Told by the doctor that she should not have the baby because it might kill her (very nebulous medical diagnosis here, not to mention that Karan Johar later lifted it practically scene by scene), she doesn’t have the heart to tell a thrilled Ravi about it and has the baby anyway—and dies.
I’m not nearly as affected by this back story because that scenario is So Many Kinds of Wrong (plus Simi is no Rajesh Khanna) but Ravi’s grief at her loss is evident.

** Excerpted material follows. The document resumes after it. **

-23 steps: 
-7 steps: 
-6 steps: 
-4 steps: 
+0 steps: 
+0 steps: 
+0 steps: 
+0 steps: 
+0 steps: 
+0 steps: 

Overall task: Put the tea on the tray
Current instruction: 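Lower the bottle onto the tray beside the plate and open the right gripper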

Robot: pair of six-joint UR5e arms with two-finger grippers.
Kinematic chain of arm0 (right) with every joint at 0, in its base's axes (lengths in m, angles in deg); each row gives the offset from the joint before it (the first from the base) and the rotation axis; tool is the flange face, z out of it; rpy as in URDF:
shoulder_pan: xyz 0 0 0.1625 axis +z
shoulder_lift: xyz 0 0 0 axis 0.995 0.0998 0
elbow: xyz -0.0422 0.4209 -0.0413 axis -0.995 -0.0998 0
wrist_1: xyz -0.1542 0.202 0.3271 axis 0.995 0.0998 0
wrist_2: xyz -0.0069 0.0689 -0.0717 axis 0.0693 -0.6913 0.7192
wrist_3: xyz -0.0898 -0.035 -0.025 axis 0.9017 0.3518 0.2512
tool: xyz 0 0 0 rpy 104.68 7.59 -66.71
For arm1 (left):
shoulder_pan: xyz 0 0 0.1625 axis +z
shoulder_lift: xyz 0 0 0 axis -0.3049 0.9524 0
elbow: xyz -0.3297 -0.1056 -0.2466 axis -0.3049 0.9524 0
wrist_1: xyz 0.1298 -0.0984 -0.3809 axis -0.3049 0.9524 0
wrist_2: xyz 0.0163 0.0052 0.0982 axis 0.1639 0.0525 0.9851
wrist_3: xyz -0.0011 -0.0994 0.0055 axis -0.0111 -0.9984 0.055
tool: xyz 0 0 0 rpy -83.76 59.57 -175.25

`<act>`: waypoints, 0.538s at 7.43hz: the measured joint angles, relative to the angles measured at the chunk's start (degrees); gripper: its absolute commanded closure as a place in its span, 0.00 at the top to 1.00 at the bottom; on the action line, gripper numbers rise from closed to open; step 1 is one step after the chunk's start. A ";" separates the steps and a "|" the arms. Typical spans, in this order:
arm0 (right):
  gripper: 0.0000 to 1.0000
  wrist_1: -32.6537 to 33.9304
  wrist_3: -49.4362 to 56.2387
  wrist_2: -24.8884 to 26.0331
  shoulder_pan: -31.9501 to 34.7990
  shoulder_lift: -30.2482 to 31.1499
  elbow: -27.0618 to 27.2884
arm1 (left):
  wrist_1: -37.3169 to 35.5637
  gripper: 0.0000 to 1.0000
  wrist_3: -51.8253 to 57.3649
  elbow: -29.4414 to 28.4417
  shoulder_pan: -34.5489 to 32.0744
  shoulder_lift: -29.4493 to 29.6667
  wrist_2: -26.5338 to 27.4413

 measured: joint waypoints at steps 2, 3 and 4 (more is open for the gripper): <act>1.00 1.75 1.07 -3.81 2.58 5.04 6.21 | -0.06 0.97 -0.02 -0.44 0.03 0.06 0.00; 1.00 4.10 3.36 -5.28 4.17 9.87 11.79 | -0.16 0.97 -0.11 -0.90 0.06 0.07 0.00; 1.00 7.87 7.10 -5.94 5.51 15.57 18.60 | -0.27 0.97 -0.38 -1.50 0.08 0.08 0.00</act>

These revelations naturally bring Sheetal and Ravi closer but, feeling awkward, Sheetal begins to avoid him. An excellent example of how nuanced this film is, in contrast to so many, is that she isn’t only avoiding him because she’s a widow and not supposed to remarry—although there is part of that in it—but she is genuinely torn between moving on with her life and not wanting to let go of Raj and his memories as well. Ravi for his part tries to respect her wishes, but finally breaks down and in a wonderful, wonderful scene tells her that he loves her.
I melt into a Shammi-Induced Puddle.
But will Sheetal? Can she put Raj’s memories behind her and find love with Ravi? And even if she can—will it last? Badal and pal Satish—who is Raj’s cousin—are coming home because Ravi has put a stop to Badal’s endless supply of money, and Badal wants to rid himself of Ravi once and for all. Will he find ammunition to do so in Sheetal? What will become of her and poor cute little Deepu?
My dvd of this film (Spark) is awful—the video quality sucks, the subtitles lag behind, and it stops working altogether at some important moments in the plot. But I will search for another, because I love this movie. It’s sweet and thoughtful, and nicely written, directed and acted. There is a pretty compelling side plot as well, which for the sake of space I haven’t even gotten into (Aruna Irani’s track, and she is great in it). In short; there is plenty to entertain even if you aren’t particularly a fan of the cast (you poor people, if you exist). See it, do!